Some work has suggested the potential for the incorporation of multiple stable states into restoration programmes for degraded ecosystems [134], and an interesting change is underway in the management of coastal dune systems. Traditionally, coastal dune systems have been restored to, or maintained in, a stabilized state, often through vegetation planting, with the objective to arrest natural geomorphic processes, such as erosion, sediment transport, and dune migration, to improve its role in coastal defence. However, more recent research has shown that dune stabilization can result in the loss of landform dynamics, biodiversity, complexity, and resilience. Artificially stabilized dune systems are often resistant to all but the most extreme disturbances and, as a result, have dysfunctional geomorphic and ecological regimes that do not experience lower magnitude disturbance cycles required for maintaining natural dune ecosystem structure and function [135]. Even well-intentioned interventions can still result in the compartmentalisation of dune landforms and ecologies [136,137]. A management effort that attempts to stabilise a coastline and enhance its resilience may find itself trying to reconcile contradictory goals [20]. Reestablishment of natural disturbances and related morphodynamics in dune landscapes are being incorporated increasingly into restoration projects that seek to restore lost ecosystem dynamics and services [138,139,140,141]. A more dynamic landscape, wherein natural geomorphic processes are stimulated, is argued to provide a more resilient ecosystem with more favourable ecological conditions for native communities and endangered species [142].
Returning reclaimed tidal salt marshes to their natural state is another example of improving degraded ecosystems by restoring their ecological resilience, whilst at the same time enhancing resilience to flooding by increase floodwater storage. Unfortunately, historically impounded marshes can be too low in the tidal frame for salt marsh vegetation to thrive [143]. If starting from an elevation deficit, once-impounded marshes may be less resilient to sea level rise than natural marshes [144]. By contrast, at the mouth of the Yangtze River, abundant sediment load in the system appears to produce resilient reclaimed wetland ecosystems, with wetland development landward and seaward of impoundment structures [145].

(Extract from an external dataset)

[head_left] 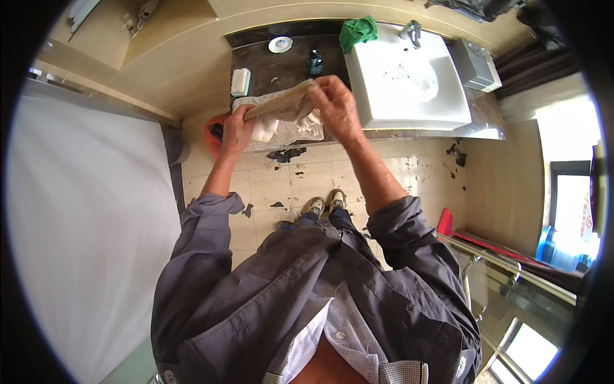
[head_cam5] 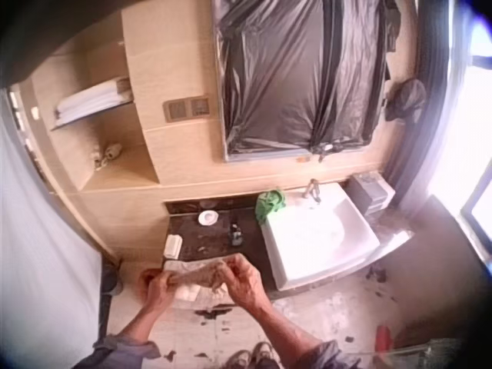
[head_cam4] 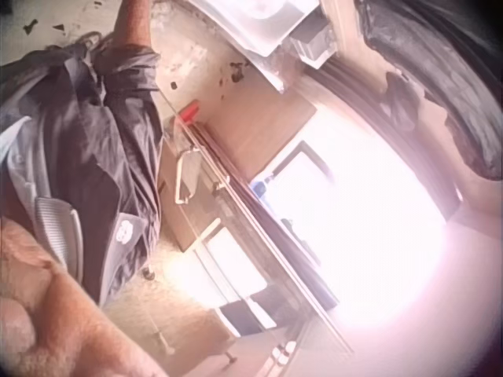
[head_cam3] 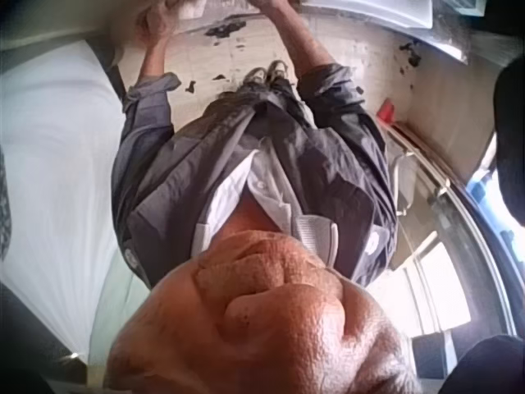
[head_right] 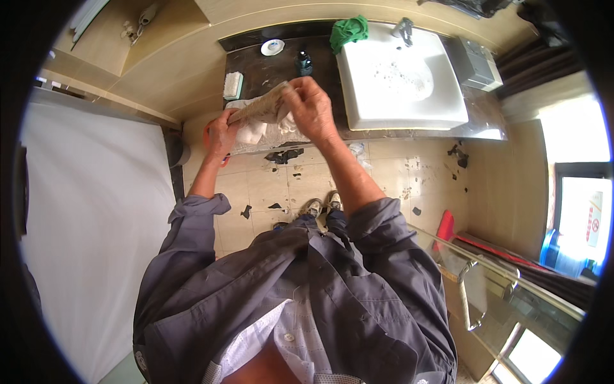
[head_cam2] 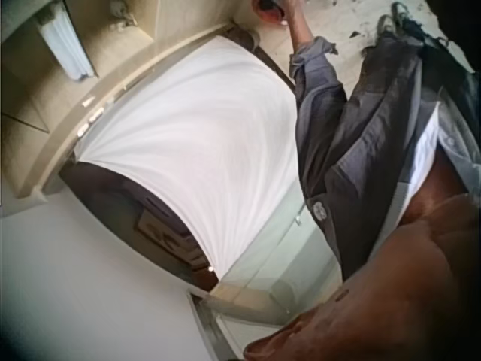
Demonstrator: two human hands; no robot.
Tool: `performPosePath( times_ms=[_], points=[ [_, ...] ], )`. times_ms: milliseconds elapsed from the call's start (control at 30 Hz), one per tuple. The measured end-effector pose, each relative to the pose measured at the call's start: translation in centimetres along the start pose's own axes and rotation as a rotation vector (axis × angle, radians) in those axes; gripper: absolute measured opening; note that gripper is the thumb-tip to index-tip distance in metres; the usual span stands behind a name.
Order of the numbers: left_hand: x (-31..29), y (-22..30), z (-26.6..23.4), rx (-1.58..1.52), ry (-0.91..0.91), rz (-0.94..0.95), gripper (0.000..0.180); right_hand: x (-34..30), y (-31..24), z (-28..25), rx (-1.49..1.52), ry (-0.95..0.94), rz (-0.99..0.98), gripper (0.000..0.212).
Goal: The person washes a towel by hand in a bathroom sink, scrubbing and rinsing it thoroughly. They then wring out the towel and hang it on a metal rack to dry.
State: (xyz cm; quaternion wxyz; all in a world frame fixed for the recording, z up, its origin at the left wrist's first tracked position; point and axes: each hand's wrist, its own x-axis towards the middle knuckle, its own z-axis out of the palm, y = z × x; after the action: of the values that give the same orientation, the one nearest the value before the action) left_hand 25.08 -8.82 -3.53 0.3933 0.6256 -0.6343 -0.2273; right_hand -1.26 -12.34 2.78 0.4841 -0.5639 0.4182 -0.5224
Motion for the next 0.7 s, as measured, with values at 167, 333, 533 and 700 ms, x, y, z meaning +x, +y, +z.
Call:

6. Toward a Working Definition of Coastal Resilience

The generic, widely applied definition of coastal resilience refers to the ability of a coastal system—whether geomorphic, ecological, socioeconomic or a combination [101]—to bounce back from a major shock or disturbance, such as a storm event. Under climate change, however, a more important aspect of coastal resilience is the capacity of a given system to withstand or adapt to a chronic, continuous disturbance, such as sea level rise, a shift in prevailing wave conditions, or a negative sediment budget. An inclusive definition of coastal resilience should therefore account for both types of perturbation—sometimes referred to as pulse versus press/ramp disturbances [16,146].
In addition to recognising different disturbance types, a working definition of coastal resilience should acknowledge the importance of viable function, such as intact sediment transport pathways and physical space to accommodate morphological change and variability. For management purposes, dynamic functionality should perhaps supersede system state: a salt marsh platform might look intact, but in fact be nearing a critical threshold of becoming a tidal mudflat. A restored marsh can have the appropriate vegetation, but if the marsh hydroperiod increases with sea level rise without sufficient sediment input and vertical accretion rates, the marsh is not systemically functional and will likely transition to an unvegetated tidal flat [73,83,84]. The spatial extent over which the intrinsic biophysical feedbacks of tidal wetlands are able to function has a fundamental effect on the variety, integrity, distribution of alternative stable states in the tidal wetland environment at macroscales [41]. A system state is not necessarily a direct indicator of system function. Hence, the essential need for information about both state and behaviour [147].
Over the past two decades, related definitions of coastal resilience have appeared and evolved in the literature of coastal disciplines. The term resilience was first used prominently in relation to coastal zone management and climate change adaptation in the second report of the Intergovernmental Panel on Climate Change (IPCC) [148], and again in the major, international EUROSION project [149]. The latter project framed coastal resilience as: “the inherent ability of a coastline to cope with changes induced by factors such as sea-level rise, extreme events, and human impacts, while maintaining the functions fulfilled by the coastal system over the long-term”. The fifth IPCC report defines resilience as: “the capacity of social, economic, and environmental systems to cope with a hazardous event or trend or disturbance, responding or reorganizing in ways that maintain their essential function, identity, and structure, while also maintaining the capacity for adaptation, learning, and transformation” [26].
The 2013 EU strategy on climate adaptation, coastal, and marine issues discusses measures to increase the resilience of European coastlines, maintaining a clear connection between resiliency and integrated coastal zone management [150]. Coastal zone management in the Netherlands, in particular, has embraced a holistic view of resilience [101,151], stating: “The resilience of the coast is its self-organising capacity to preserve actual and potential functions of coastal systems under the influence of changing hydraulic and morphological conditions. This capacity is based on the (potential) dynamics of morphological, ecological and socio-economic processes in relation to the demands that are made by the functions to be preserved.”
More sophisticated than traditional definitions derived from simplifications of ecological and engineering resilience, the Dutch definition explicitly recognizes that coastal systems are dynamic and continuously evolving, and that they represent fundamental natural capital for providing and supporting flood protection, recreation, tourism, drinking water supply, housing, and nature conservation. For human welfare, the ecological bases for these functions must be preserved—and that preservation in turn relies on the stewardship of coastal environments. Note that the definition does not prescribe a coastal state that should be aspired to and preserved, but rather the conditions that the coastal system should meet, which provides planners and policymakers with more flexibility [101].
With an eye to these various and overlapping definitions of coastal resilience, we suggest the following synthesis: “Coastal resilience is the capacity of the socioeconomic and natural systems in the coastal environment to cope with disturbances, induced by factors such as sea level rise, extreme events, and human impacts, by adapting whilst maintaining their essential functions.”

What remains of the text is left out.